Provided material:
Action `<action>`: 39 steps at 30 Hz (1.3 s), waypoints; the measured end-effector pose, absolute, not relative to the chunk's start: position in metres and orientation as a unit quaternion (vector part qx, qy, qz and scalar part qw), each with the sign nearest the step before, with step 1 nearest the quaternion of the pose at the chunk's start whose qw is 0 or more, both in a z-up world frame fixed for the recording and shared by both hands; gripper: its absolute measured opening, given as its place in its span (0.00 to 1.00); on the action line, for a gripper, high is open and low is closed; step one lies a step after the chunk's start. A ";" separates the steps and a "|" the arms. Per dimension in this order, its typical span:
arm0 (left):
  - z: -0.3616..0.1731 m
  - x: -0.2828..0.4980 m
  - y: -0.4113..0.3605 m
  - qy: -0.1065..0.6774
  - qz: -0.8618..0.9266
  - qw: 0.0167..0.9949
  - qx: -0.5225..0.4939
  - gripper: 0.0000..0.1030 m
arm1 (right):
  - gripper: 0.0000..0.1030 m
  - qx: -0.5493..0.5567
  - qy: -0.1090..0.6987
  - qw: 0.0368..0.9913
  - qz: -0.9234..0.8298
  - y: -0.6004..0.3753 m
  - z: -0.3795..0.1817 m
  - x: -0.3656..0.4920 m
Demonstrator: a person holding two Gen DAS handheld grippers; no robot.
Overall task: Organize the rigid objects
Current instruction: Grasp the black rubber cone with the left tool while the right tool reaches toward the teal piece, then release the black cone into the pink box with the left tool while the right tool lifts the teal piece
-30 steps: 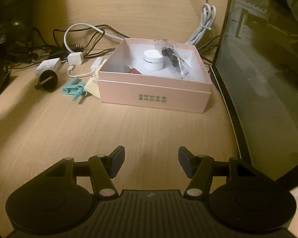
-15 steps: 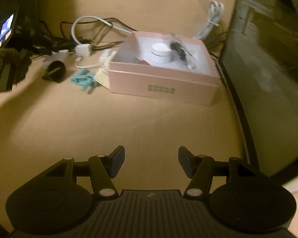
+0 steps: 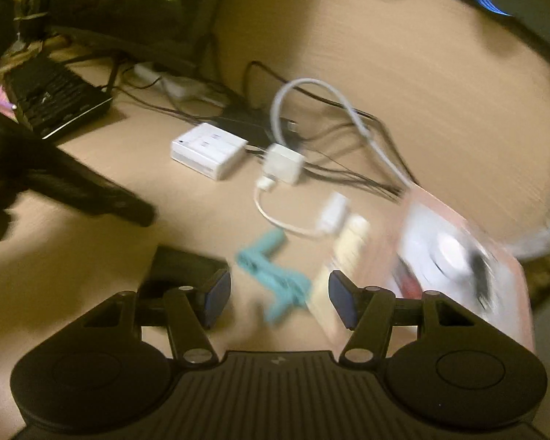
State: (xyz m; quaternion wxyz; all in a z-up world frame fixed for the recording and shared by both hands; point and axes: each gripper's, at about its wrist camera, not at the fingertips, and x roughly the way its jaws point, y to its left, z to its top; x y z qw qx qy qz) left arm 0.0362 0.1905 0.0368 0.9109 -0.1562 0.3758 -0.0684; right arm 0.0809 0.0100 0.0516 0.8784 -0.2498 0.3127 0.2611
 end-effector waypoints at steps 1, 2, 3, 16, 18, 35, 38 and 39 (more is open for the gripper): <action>0.040 0.031 0.194 0.375 -0.072 0.911 -0.159 0.23 | 0.57 -0.257 0.315 0.874 0.265 0.016 0.048 0.090; 0.042 0.026 0.196 0.375 -0.076 0.910 -0.161 0.23 | 0.57 -0.264 0.318 0.870 0.268 0.022 0.044 0.098; 0.044 0.020 0.198 0.375 -0.076 0.909 -0.163 0.23 | 0.57 -0.265 0.325 0.866 0.272 0.025 0.041 0.107; 0.042 0.019 0.165 0.376 -0.080 0.902 -0.199 0.23 | 0.23 -0.162 0.405 0.859 0.266 -0.001 0.034 0.075; 0.043 0.013 0.146 0.370 -0.078 0.909 -0.176 0.23 | 0.30 -0.173 0.388 0.871 0.245 -0.011 0.038 0.062; 0.007 0.022 0.082 0.363 -0.057 0.930 0.004 0.59 | 0.51 -0.084 0.357 0.906 0.211 -0.097 0.049 0.028; 0.007 0.017 0.084 0.358 -0.061 0.932 0.009 0.57 | 0.51 -0.090 0.359 0.900 0.231 -0.087 0.045 0.033; 0.007 0.016 0.086 0.360 -0.061 0.931 0.004 0.57 | 0.51 -0.092 0.359 0.898 0.237 -0.082 0.044 0.036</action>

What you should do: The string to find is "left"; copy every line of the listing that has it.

Answer to this exercise:
arm0 (left):
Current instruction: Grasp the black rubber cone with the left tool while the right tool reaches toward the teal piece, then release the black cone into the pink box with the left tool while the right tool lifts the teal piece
State: (xyz m; quaternion wxyz; all in a z-up world frame fixed for the recording and shared by both hands; point and axes: each gripper's, at about its wrist camera, not at the fingertips, and x roughly the way its jaws point, y to its left, z to its top; x y z qw qx qy qz) left arm 0.0362 0.1905 0.0368 0.9109 -0.1562 0.3758 -0.0684; right arm 0.0809 0.0100 0.0516 0.8784 -0.2498 0.3127 0.2611

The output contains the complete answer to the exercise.